It looks like the count down for the relocation plan involving villagers living in the district of Hasankeyf has started. According to some reports, the 596 families said to be 'entitled' to new houses by the DSI (General Directorate of Waterworks), will soon have to move. June is the deadline.
"New Ilisu" as the new estates are called, will also host a cultural park and a museum for preserving the soon-to-be-flooded ten thousand years of Hasankeyf. In other words, according to reports quoting government officials, Hasankeyf will be rebuilt, replicate on new soil. Well, part of it. The museum will hold in fact finds of future archaeological excavations, while the historical bridge on the river Tigris and the El-Rizk Mosque will actually be replicated in the new location. No words, but you could not expect any given that the project will flood the ancient city, about the marvels which date back ten thousand years. Hasankeyf which Unesco recognised as a protect zone, seems to have her destiny written. Profit before history, money before culture, and above all before people.
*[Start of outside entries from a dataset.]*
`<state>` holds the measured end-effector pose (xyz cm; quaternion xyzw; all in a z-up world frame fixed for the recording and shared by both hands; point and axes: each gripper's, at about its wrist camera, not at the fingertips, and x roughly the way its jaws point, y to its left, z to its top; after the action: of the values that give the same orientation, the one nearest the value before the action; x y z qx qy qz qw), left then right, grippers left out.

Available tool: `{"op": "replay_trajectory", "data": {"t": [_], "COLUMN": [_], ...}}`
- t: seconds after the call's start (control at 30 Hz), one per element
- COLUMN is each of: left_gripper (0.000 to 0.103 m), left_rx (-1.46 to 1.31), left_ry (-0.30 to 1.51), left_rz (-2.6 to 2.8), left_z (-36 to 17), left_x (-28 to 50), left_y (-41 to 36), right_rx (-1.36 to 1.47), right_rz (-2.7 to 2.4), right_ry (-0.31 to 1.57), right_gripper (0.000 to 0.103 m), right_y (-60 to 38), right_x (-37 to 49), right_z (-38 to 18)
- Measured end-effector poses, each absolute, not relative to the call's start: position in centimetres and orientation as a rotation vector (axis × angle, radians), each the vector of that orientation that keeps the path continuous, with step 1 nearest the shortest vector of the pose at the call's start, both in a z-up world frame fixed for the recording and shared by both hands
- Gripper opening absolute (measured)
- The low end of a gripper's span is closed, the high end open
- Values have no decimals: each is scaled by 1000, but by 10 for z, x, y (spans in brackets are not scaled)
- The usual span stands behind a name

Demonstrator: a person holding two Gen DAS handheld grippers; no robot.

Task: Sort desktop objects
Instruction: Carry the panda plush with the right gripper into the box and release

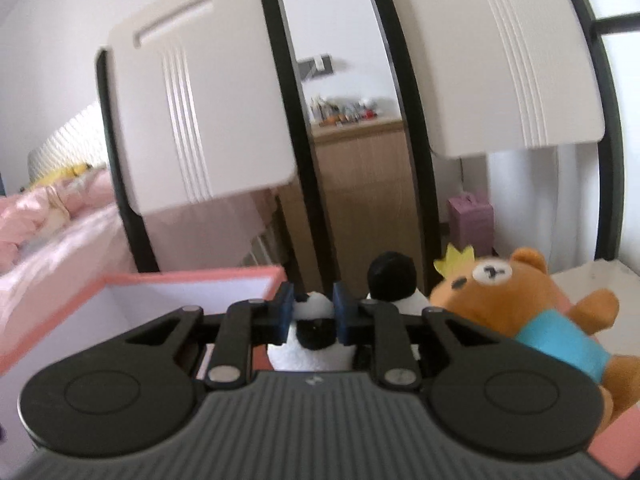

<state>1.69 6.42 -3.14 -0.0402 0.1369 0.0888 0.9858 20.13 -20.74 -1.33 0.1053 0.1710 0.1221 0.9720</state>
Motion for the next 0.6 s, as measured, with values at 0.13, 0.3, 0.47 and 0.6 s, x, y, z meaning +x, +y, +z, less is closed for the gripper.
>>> {"op": "replay_trajectory", "data": {"t": [0.13,0.3,0.47,0.6], "left_gripper": [103,103,103,103], "left_rx": [-73,-77,-86,-91], "left_ry": [276,275,277,279], "left_rz": [173,172,172,175], "left_z": [-32,-32,-32,-32], "left_x": [17,17,17,18], "left_y": [62,63,65,66], "right_rx": [176,117,41,-6], "right_rz": [340,536,671,708], "right_ry": [284,288,393,478], "right_gripper": [22,22,22,22], "right_y": [-189,-153,-124,-115], "right_x": [178,156,150,155], "right_z": [5,13,1,-12]}}
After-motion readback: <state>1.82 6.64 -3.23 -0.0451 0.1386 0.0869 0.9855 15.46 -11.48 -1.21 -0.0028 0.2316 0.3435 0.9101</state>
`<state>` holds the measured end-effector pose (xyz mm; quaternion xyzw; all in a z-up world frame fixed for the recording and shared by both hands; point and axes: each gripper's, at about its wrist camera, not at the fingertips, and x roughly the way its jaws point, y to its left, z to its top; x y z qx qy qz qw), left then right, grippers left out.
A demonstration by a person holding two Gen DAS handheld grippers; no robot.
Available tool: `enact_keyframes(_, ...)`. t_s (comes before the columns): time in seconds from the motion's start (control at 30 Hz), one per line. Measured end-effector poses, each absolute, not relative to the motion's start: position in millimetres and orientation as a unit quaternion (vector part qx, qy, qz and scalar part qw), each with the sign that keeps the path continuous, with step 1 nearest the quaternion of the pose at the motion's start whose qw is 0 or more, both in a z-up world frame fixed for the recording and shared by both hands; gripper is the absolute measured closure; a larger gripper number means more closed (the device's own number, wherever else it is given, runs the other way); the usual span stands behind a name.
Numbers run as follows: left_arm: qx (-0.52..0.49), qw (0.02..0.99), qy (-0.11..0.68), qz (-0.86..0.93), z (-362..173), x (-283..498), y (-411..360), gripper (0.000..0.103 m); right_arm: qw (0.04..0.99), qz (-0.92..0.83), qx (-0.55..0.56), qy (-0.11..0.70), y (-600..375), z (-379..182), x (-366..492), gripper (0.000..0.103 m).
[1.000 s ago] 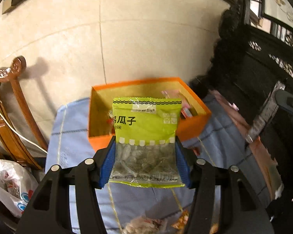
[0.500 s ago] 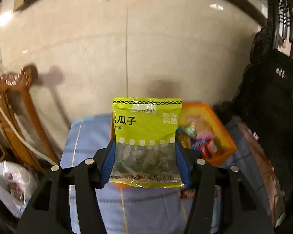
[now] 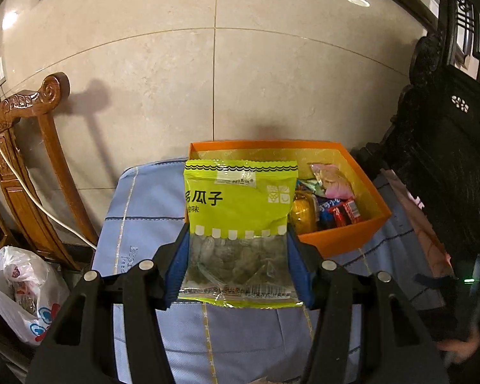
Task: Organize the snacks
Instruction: 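Release the Snickers bar with the right tool while the left tool holds the seed bag over the box, then release the seed bag into the box with the left tool while the right tool grasps the brown wafer bar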
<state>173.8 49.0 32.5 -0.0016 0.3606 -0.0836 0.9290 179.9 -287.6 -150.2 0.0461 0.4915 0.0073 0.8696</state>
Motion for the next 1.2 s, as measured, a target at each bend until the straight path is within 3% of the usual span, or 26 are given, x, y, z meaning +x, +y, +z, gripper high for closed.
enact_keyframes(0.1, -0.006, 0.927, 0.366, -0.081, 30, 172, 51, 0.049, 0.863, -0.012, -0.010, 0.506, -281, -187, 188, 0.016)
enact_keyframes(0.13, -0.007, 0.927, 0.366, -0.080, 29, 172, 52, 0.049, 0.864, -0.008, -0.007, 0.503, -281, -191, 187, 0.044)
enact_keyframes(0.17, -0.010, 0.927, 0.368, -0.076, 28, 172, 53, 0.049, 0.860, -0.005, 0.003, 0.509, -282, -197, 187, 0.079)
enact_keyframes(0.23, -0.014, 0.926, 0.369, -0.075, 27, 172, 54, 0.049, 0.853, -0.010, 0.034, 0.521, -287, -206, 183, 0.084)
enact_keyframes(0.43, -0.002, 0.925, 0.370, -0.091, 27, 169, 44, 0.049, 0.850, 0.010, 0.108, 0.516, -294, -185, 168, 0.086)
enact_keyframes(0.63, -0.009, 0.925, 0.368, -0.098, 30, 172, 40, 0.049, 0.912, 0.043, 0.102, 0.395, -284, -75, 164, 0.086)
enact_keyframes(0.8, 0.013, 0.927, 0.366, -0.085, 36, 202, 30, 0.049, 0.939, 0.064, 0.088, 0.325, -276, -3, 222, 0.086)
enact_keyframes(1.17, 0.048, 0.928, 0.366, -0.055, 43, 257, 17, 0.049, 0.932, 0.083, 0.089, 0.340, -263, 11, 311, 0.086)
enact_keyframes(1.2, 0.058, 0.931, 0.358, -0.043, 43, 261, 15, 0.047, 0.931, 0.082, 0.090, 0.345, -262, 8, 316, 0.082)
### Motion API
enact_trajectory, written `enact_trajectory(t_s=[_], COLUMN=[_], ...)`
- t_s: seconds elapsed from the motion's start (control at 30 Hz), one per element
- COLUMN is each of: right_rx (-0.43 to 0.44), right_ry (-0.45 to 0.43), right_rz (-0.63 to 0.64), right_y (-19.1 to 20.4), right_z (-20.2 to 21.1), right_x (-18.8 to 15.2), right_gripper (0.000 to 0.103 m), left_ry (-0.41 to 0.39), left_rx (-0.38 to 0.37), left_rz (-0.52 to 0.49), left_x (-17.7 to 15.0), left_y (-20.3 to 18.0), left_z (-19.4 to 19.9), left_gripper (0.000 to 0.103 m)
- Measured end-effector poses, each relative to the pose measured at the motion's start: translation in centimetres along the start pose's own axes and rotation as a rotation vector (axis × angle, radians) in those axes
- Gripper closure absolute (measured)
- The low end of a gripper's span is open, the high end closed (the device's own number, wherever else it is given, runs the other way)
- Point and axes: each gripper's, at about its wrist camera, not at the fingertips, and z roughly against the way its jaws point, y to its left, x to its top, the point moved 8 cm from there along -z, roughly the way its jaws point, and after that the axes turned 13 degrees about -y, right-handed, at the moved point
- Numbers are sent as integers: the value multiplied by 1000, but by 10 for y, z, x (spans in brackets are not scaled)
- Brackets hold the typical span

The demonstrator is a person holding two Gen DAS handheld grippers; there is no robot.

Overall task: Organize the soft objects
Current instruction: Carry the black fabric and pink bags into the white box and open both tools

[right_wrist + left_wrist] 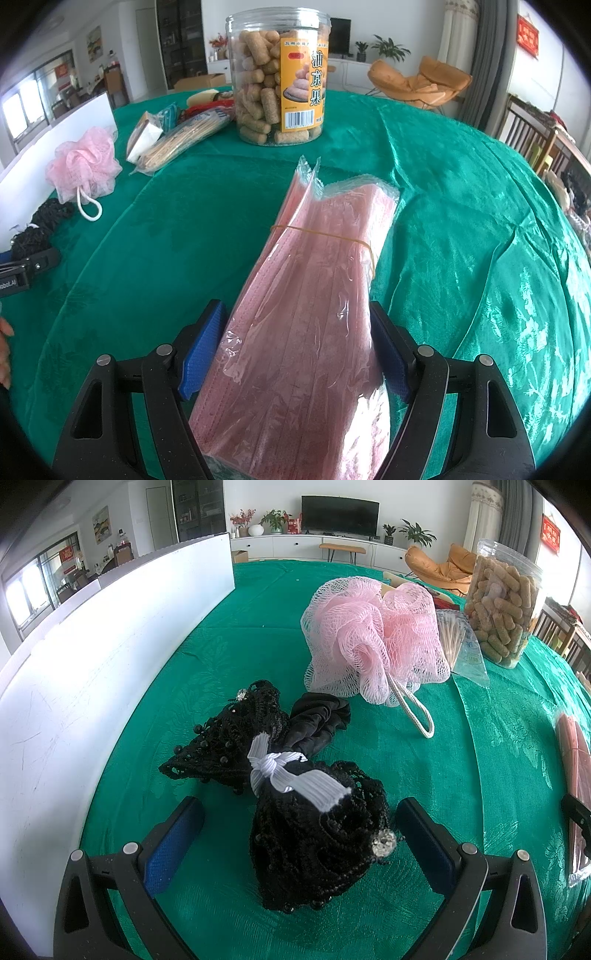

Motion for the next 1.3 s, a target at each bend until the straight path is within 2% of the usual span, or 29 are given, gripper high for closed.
enact_trajectory(t_s=[0.2,0.27,0.3,0.33,0.37,0.4,0.43,0.53,0.63,0.87,1.03,1.3], right_rx=[37,53,55,54,61,64,68,69,90,162,202,312], right_ry=[216,267,276,277,273,266,260,240,212,156,111,62], right_rz=[19,27,35,44,53,60,63,53,8,-110,-143,-159], right_y=[0,1,1,1,2,3,3,3,1,1,6,41], right_z=[-12,-16,-16,-16,-15,-14,-11,-4,9,37,52,72], right_x=[6,8,8,8,9,10,10,12,16,24,43,70], right_gripper=[23,23,25,28,31,41,51,68,81,84,84,84], left_ry=[17,48,56,46,22,-1,-11,-27,-31,-69,-103,-134], left_rx=[-10,-17,-18,-29,-39,-55,-55,-86,-138,-226,-298,-343], left_rz=[-18,-25,-28,-30,-41,-57,-75,-58,13,145,226,285], left_x=[-1,-3,-4,-4,-3,-2,-3,-8,-12,-9,-5,-1], left_y=[0,-1,-2,-3,-6,-9,-12,-14,-11,-4,3,11], left_z=[1,4,5,8,14,19,23,31,41,62,75,96], left_gripper=[0,0,3,9,31,58,67,71,71,71,71,71])
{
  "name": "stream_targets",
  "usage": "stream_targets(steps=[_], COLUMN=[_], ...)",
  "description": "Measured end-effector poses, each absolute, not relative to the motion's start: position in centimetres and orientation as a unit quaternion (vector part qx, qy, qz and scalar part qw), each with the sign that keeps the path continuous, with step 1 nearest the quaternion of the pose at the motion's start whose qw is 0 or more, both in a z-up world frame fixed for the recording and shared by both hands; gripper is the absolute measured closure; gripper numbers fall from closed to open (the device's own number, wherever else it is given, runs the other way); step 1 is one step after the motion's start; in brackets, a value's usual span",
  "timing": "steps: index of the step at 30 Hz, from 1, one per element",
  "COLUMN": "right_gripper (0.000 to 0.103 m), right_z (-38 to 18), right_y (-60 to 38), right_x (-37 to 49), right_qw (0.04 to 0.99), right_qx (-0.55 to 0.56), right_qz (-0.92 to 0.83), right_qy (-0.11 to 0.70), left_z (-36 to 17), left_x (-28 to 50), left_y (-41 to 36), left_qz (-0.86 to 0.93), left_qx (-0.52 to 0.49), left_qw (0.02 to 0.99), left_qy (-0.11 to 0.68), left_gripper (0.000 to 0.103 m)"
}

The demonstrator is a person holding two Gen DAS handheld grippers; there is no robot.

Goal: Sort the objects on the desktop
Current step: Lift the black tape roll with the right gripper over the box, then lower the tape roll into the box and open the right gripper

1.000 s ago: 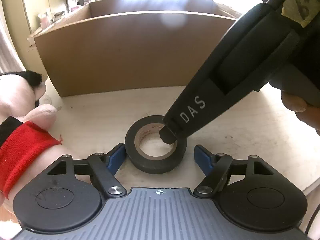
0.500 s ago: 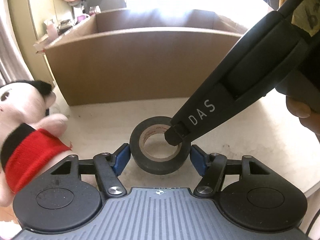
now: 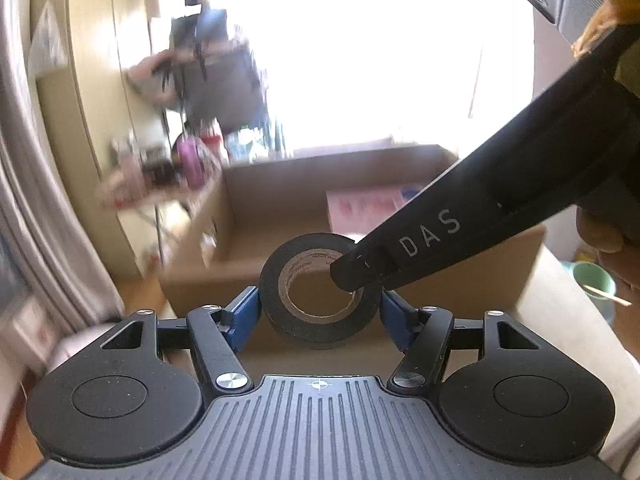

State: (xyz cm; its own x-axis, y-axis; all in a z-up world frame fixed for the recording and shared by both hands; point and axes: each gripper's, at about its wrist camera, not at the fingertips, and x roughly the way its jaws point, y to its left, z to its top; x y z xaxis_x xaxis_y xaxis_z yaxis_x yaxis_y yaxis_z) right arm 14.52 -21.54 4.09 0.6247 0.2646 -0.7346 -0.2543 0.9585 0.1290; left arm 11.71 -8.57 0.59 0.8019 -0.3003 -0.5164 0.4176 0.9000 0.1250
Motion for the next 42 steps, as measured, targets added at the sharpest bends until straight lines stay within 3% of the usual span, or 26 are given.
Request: stream_targets(steps=[6, 17, 27, 34, 42], right_gripper=[0.081, 0.081, 0.08, 0.079, 0.08], right_z=[5.3, -1.7, -7.0, -9.1, -9.6], right_y=[-24.3, -30.1, -32.9, -33.3, -32.8], right_x=[19.7, 26.4, 29.0, 30.3, 30.0], right_qw=[0.896, 0.813, 0.728, 0.697, 0.7], right_qx=[0.06, 0.208, 0.284, 0.275, 0.224], right_qz=[0.136, 0.127, 0.118, 0.118, 0.107], right_qy=[0.419, 0.528, 0.612, 0.652, 0.67], left_z=[3.2, -0.3, -3.4, -5.3, -6.1], left_x=[17.1, 23.0, 29.7, 32.2, 32.1], left_y=[-9.5, -11.7, -11.8, -12.3, -13.5], left_qz=[-0.211, -0.272, -0.31, -0.314, -0.322], left_qx=[0.134, 0.177, 0.107, 0.087, 0.083], left_qw=[0.934, 0.866, 0.776, 0.735, 0.722], left_qy=[0.256, 0.38, 0.538, 0.595, 0.607], left_gripper=[0.038, 0.038, 0.038, 0.037, 0.038])
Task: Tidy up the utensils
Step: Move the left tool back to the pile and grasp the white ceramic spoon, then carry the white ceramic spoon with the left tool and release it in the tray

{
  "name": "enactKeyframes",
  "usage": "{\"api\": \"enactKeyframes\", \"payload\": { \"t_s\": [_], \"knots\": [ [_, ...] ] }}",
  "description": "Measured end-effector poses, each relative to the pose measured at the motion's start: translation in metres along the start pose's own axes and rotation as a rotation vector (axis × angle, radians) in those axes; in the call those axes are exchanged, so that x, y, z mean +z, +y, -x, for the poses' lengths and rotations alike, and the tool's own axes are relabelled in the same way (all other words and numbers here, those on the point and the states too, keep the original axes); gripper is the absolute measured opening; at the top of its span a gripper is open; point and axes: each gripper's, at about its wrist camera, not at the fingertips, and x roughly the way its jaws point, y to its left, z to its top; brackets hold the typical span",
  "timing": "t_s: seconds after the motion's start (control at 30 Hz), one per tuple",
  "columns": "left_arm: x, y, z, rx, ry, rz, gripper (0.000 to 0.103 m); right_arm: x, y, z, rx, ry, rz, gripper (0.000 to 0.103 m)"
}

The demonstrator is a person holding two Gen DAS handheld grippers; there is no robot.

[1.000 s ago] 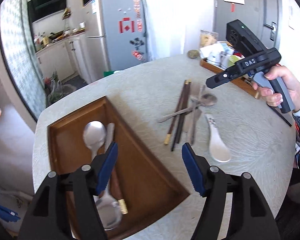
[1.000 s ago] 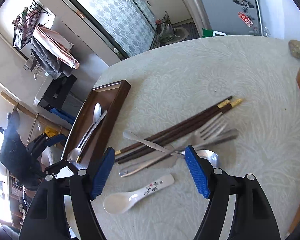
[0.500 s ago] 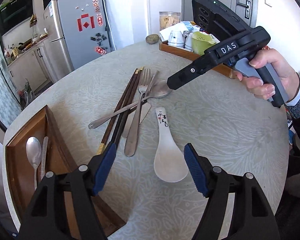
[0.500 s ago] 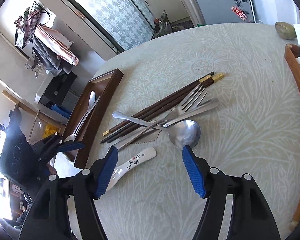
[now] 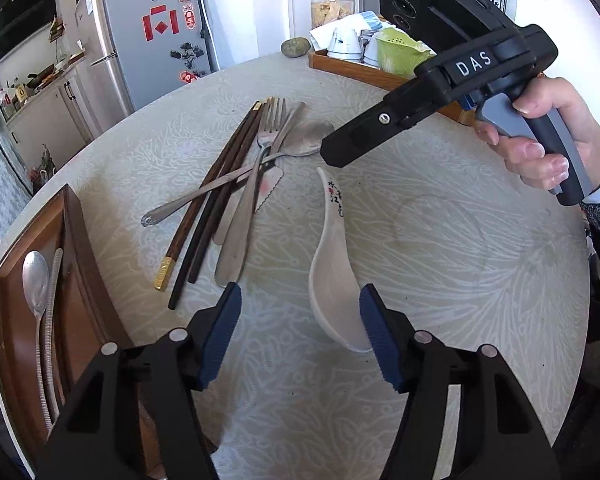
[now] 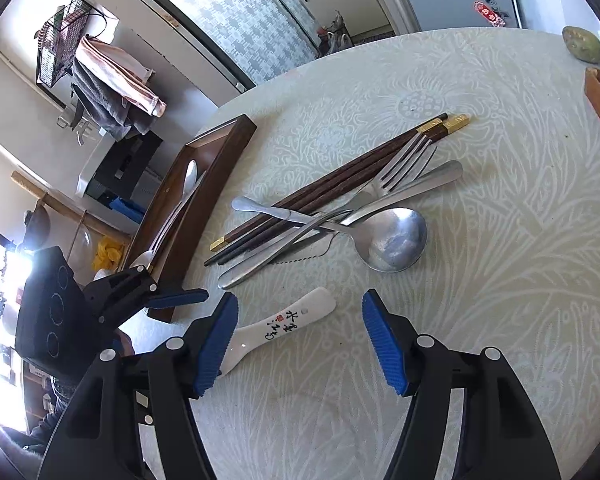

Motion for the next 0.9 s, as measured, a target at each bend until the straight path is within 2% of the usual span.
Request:
{"api": "enactKeyframes", "payload": {
  "t_s": [0.1,0.2,0.4,0.67,0.73,0.9],
  "knots": [
    [0.0,-0.002,0.0,-0.003,-0.003,0.003,0.056,-0.004,-0.003,-0.001,0.001,0.001,-0.021,0.057],
    [0.001,-0.005,0.0,-0.009,-0.011,0.004,0.046,-0.007,-0.008,-0.002,0.008,0.0,-0.052,0.052],
    [0.001,-0.011,0.0,-0.04,-0.017,0.005,0.023,-0.012,-0.009,-0.001,0.031,-0.003,-0.076,0.051],
    [0.001,0.003,0.004,-0.007,-0.064,0.102,0.01,-0.016,-0.003,-0.003,0.038,-0.003,-0.081,0.051],
    [0.002,0.008,0.008,-0.017,-0.085,0.13,0.01,-0.016,-0.003,-0.003,0.04,-0.003,-0.088,0.051],
    [0.005,0.005,0.018,-0.003,-0.13,0.122,0.01,-0.016,-0.003,-0.004,0.059,-0.004,-0.105,0.051]
  ]
}}
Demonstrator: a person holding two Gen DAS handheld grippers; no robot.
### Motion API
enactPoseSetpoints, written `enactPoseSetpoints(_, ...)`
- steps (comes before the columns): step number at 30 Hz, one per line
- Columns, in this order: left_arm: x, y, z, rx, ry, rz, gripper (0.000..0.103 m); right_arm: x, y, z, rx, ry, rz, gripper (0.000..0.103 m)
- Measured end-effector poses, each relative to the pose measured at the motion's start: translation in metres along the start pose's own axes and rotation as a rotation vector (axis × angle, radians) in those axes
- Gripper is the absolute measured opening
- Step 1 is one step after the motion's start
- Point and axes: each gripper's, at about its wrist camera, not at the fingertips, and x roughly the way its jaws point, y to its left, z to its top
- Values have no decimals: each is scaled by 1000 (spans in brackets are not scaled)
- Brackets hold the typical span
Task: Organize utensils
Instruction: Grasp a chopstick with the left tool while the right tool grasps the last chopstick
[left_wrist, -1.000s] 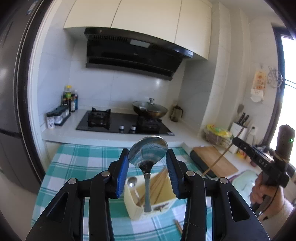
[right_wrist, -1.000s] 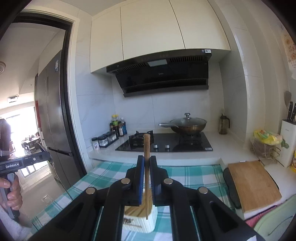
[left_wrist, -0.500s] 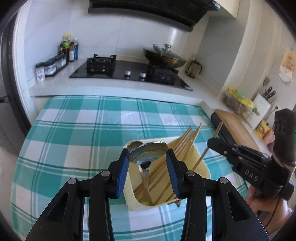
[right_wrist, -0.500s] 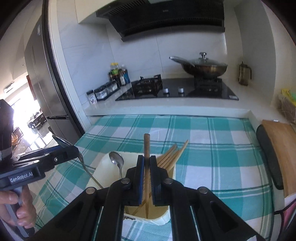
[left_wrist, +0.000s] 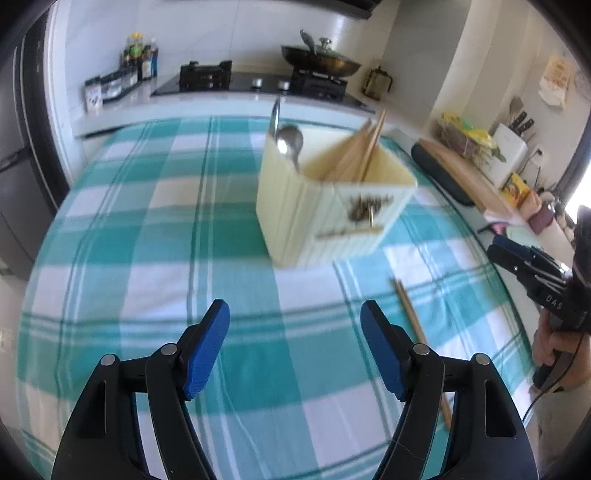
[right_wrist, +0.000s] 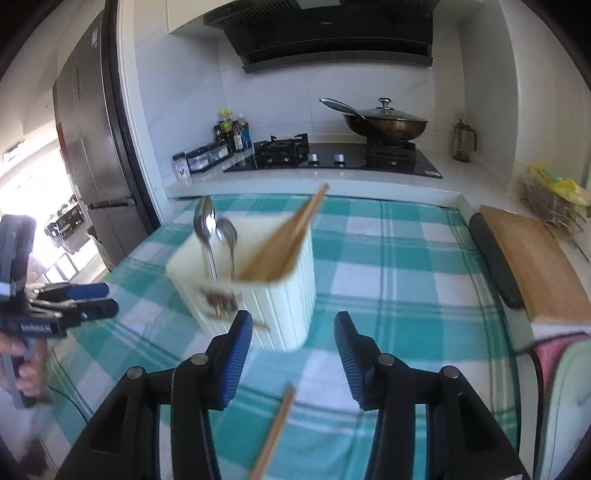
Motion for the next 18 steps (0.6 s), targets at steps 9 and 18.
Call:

The Ilýsu Dam on the Tigris River is one of 21 dams being constructed as part of the controversial Southeastern Anatolia Project, or GAP, Turkey's largest regional development project. According to the Environment Ministry data, the dam will be the country’s second largest after the Atatürk Dam and will generate nearly 4 billion kilowatts per hour of electricity annually. The government said the dam would last 340 years and employ 800,000 people.
Those who oppose the project (and they have been growing in the past 15 years) say the plan to build the dam never included an environmental analysis.The dam project will inundate Hasankeyf, a historical site in Batman province dating back 10,000 years. It was declared a natural conservation area in 1981. The dam will erase more than 80 villages and hamlets by the time of its planned completion in 2013.
In recent years the future of the controversial Turkish Ilisu dam was in doubt especially after the British builders Balfour Beatty pulled out of its construction. The company had delighted green campaigners by saying the £2bn scheme had failed to meet ethical, environmental or even commercial criteria.
The Austrian company Andritz AG so looks set to be the only European company to remain within the controversial Ilisu dam project on the Tigris river in south-eastern Turkey. Alstom (FR/CH) and Züblin (D/AUT), who were also supposed to be involved in the construction of the dam have now finally pulled out of the project. This appears in a report from the Czech General Consulate in Turkey.
According to the report, Andritz will take over the contracts of Alstom, Züblin's work will be carried out through Turkish companies. After the withdrawal of three European banks in July 2009, a part of the missing financing for the project will, be taken over by Turkish Halkbank in Bahrain. Just recently an examination of the construction site by ECA Watch Austria showed that heavy construction work has restarted. Even according to Turkish law this activity must be illegal, as the contracts were awarded to the international consortium including the European firms. At the moment dam critics' lawyers are investigating legal avenues to stop the work. The Turkish water agency DSI argues, that the Consortium has not changed, as Andritz is still involved.
This shows that Andritz can now make the difference. The decision makers at Andritz, especially the head of the company Wolfgang Leitner, are in a rare position: their involvement or withdrawal can decide about the destruction or the preservation of this region with its unique natural landscape and cultural heritage and about the future of 70.000 people. "If Andritz quits their contracts as well, the construction has to be halted and there has to be a new call for tenders”, says Ulrich Eichelmann from ECA Watch Austria, who just returned from the Tigris.
Already in July 2009 Germany, Austria and Switzerland, who had granted state guarantees, pulled out of Ilisu, after having monitored the project for several years. The reasons for their withdrawal were that Turkey had not fulfilled project conditions concerning environment, resettlement and cultural heritage and the expected impacts of the project. The European banks followed this step by withdrawing their loans of approximately 500 million Euro in total.